Your task: Transcribe only the part of the material below that begins at the line containing "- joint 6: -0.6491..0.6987" and ends at the line containing "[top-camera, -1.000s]", with both kept and images left out.

═══

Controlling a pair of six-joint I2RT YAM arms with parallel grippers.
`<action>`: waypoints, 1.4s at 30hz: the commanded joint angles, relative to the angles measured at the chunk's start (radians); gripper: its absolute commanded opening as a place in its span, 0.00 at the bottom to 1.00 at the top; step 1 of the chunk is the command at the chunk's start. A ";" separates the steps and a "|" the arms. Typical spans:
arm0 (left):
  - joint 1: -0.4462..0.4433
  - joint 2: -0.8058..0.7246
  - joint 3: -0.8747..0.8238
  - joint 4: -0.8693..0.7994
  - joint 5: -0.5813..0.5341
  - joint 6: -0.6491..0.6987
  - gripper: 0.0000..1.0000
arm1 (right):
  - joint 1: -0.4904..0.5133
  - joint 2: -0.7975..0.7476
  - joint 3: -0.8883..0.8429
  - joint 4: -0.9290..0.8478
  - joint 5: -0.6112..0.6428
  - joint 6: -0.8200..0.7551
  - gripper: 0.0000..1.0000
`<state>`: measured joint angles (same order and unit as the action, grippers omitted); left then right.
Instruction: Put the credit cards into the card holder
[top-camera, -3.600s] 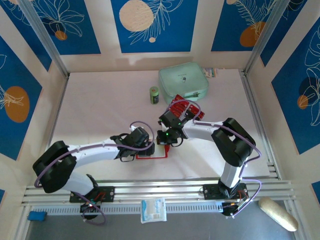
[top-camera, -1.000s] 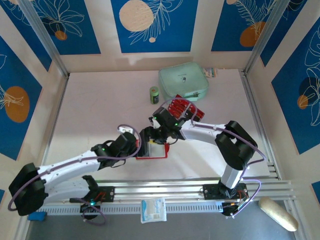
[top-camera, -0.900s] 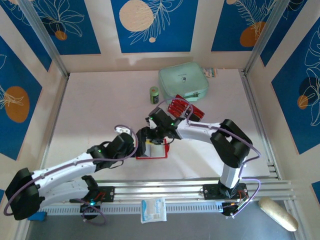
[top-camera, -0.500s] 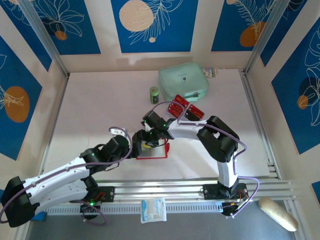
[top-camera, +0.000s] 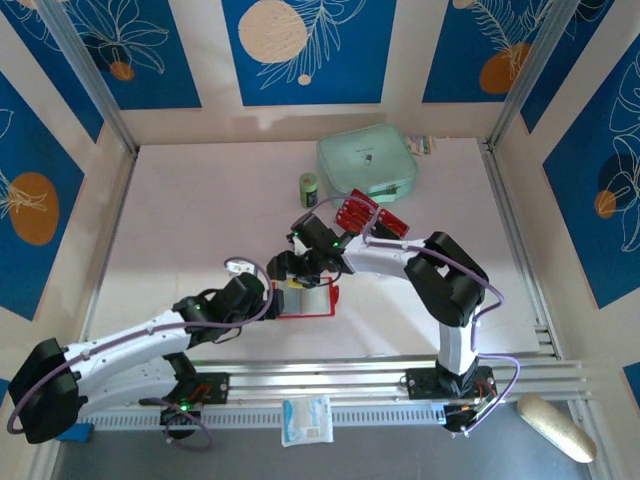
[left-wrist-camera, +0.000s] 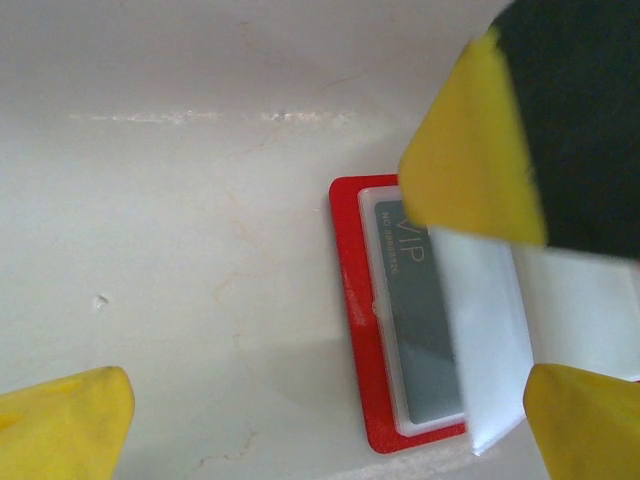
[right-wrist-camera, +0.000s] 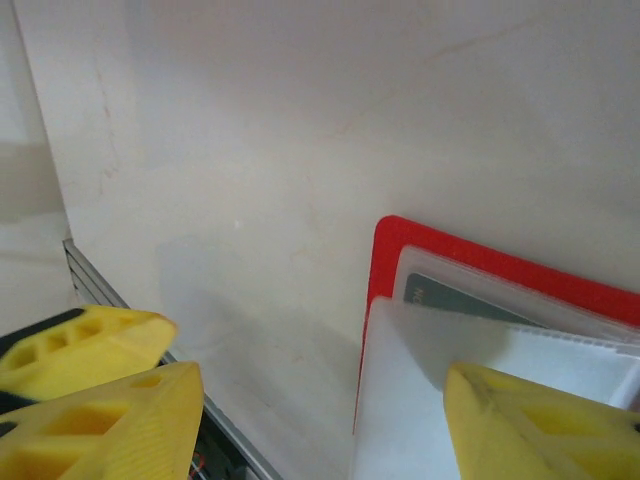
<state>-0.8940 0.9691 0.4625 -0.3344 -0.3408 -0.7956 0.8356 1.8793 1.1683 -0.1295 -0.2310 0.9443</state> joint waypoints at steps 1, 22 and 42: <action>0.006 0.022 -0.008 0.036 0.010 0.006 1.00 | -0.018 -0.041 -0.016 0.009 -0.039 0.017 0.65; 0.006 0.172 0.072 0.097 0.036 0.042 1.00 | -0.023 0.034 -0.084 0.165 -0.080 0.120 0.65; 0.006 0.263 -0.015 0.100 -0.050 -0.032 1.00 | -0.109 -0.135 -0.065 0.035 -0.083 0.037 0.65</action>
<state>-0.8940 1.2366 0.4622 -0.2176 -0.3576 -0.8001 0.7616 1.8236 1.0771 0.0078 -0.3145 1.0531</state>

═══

Solution to this problem:
  - joint 6: -0.6491..0.6987
  - gripper: 0.0000..1.0000
arm1 (right):
  - joint 1: -0.4904..0.5133
  - joint 2: -0.7975..0.7476
  - joint 3: -0.8883..0.8429
  - joint 4: -0.9290..0.8478
  - joint 5: -0.6112..0.6428
  - joint 6: -0.8200..0.7551
  - gripper: 0.0000..1.0000
`<state>`: measured joint angles (same order and unit as the action, grippers omitted); left then right.
Instruction: Put the credit cards into the card holder
[top-camera, -3.600s] 
[top-camera, -1.000s] 

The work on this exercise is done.